Por enquanto, há dois votos divergentes na Corte Especial.
A Corte Especial do Superior Tribunal de Justiça (STJ) voltou a julgar ontem, por meio de recursos repetitivos, a possibilidade de os juízes tomarem providências para coibir a litigância predatória. Depois de um voto, além do proferido anteriormente pelo relator, ministro Moura Ribeiro, o julgamento foi novamente suspenso por pedido de vista.
O colegiado precisa decidir se, diante de suspeitas de ajuizamento de ações em massa, o juiz pode exigir que a parte que entrou com ação atualize a procuração nomeando advogado, bem como outros dados como endereço e declaração de hipossuficiência. A questão é importante porque a prática causa prejuízo de cerca de R$ 10 bilhões por ano, segundo estimativa do Centro de Inteligência do Tribunal de Justiça de Minas Gerais (TJ-MG).
Na origem do caso, está uma tese fixada pelo Tribunal de Justiça do Mato Grosso do Sul (TJMS). Determina que o juiz pode pedir a atualização da procuração outorgada ao advogado caso haja suspeita de conduta ilegítima.
Em fevereiro, o relator, ministro Moura Ribeiro, votou para validar essas exigências, apontando que tanto o STJ quanto o Supremo Tribunal Federal (STF) têm admitido que a Justiça ordene a apresentação de documentos válidos para comprovar o interesse processual.
Segundo ele, apesar de ser admissível o ajuizamento de pedidos massificados em temas como telefonia e planos de saúde, tem havido uma “avalanche de processos infundados”, o que sobrecarrega o Judiciário.
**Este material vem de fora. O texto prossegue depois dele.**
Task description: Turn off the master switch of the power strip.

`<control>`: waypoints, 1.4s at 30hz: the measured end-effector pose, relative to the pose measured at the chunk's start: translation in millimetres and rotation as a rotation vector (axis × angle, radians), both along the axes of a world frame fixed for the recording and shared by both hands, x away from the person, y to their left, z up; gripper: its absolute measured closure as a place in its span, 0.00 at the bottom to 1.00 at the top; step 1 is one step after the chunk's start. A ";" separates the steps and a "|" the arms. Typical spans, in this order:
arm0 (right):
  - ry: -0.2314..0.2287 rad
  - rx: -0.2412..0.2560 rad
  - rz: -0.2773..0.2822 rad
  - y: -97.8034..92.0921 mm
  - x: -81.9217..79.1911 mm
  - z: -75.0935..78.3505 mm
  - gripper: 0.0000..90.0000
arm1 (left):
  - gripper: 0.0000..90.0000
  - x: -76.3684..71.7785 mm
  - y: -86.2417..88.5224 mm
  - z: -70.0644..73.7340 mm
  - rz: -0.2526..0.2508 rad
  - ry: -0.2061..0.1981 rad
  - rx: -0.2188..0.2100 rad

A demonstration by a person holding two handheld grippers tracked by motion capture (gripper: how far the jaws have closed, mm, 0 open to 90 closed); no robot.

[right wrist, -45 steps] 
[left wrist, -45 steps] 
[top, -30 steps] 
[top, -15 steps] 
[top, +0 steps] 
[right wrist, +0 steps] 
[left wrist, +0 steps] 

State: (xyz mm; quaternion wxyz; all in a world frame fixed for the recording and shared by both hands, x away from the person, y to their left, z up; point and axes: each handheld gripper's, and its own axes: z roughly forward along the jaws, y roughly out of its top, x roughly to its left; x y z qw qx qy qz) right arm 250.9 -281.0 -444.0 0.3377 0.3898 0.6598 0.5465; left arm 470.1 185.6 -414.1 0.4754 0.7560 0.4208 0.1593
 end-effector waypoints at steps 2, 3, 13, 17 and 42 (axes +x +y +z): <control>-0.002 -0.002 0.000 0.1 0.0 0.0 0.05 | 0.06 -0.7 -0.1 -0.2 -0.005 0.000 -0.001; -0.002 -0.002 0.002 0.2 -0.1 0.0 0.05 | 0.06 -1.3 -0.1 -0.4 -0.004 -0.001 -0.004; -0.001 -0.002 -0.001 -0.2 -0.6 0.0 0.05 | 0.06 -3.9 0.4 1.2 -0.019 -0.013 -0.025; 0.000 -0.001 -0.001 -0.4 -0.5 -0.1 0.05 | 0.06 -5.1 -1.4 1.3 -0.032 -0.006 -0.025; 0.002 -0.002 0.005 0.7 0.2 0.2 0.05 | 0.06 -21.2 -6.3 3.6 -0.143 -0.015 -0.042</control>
Na sessão de ontem, o ministro Humberto Martins divergiu. Segundo ele, extrapola a função do juiz se imiscuir na atividade advocatícia sem que haja previsão legal. Para ele, o temor de existência de uma ação ilegítima não pode dificultar o acesso à Justiça das pessoas que têm pretensões sérias.
“A judicialização predatória, apesar de ser um desafio para o Judiciário, não justifica, tão só por seu receio, que se dificulte o exercício legítimo de ação e o exercício regular da advocacia, nem que avance sobre questões éticas e/ou disciplinares cujo exame cabe privativamente à OAB [Ordem dos Advogados do Brasil]”, disse.
A estipulação de exigência de atualização dos documentos, prosseguiu o ministro, é uma “imposição dissonante com as prerrogativas da advocacia e com a confiança recíproca que permeia a relação entre outorgante e outorgado”.
Sem previsão legal, não é possível instituir essa obrigação, afirmou Humberto Martins. “Se as partes não estipularam no instrumento um prazo final, se assume que o mandato terá prazo indeterminado.”
O poder geral de cautela, que embasou a redação da tese pelo TJMS, acrescentou, deve ser exercido notificando a OAB no caso de infrações administrativas, e respeitando o rito da persecução penal nos casos em que a suspeita seja de cometimento de crime.
Assim, o ministro divergiu do relator para “afastar a exigência da renovação ou atualização de procuração ad judice, bem como determinar que eventuais questões éticas e/ou disciplinares relacionadas a profissionais da advocacia sejam comunicadas no intuito de cooperação interinstitucional à OAB quando se tratar de matéria administrativa”.
O advogado Ivan Almeida do Amaral, sócio do Pessoa e Pessoa Advogados, afirma que a tendência é que os demais ministros acompanhem o entendimento de Humberto Martins, optando, segundo ele, por “zelar pela norma fria para garantir o acesso irrestrito à demanda judicial”.
“O STJ tem fugido da ideia do ‘ativismo judicial’. Assim, os ministros têm se afastado de qualquer possibilidade de estender a competência e o dever do magistrado além do que está registrado na letra da lei. A divergência do ministro é parcial, mas, no cerne da discussão, é uma divergência fatal”, diz.
Para Bruno Borges, advogado do Locatelli Advogados, o julgamento “é uma oportunidade de deixar claro a possibilidade de exigência por parte dos juízes de documentos que comprovem as reais pretensões da ação interposta, ante a fundada suspeita de ocorrência de litigância predatória. Mas as exigências documentais devem respeitar a razoabilidade e serem bem fundamentadas para não violar o que se pretende defender”.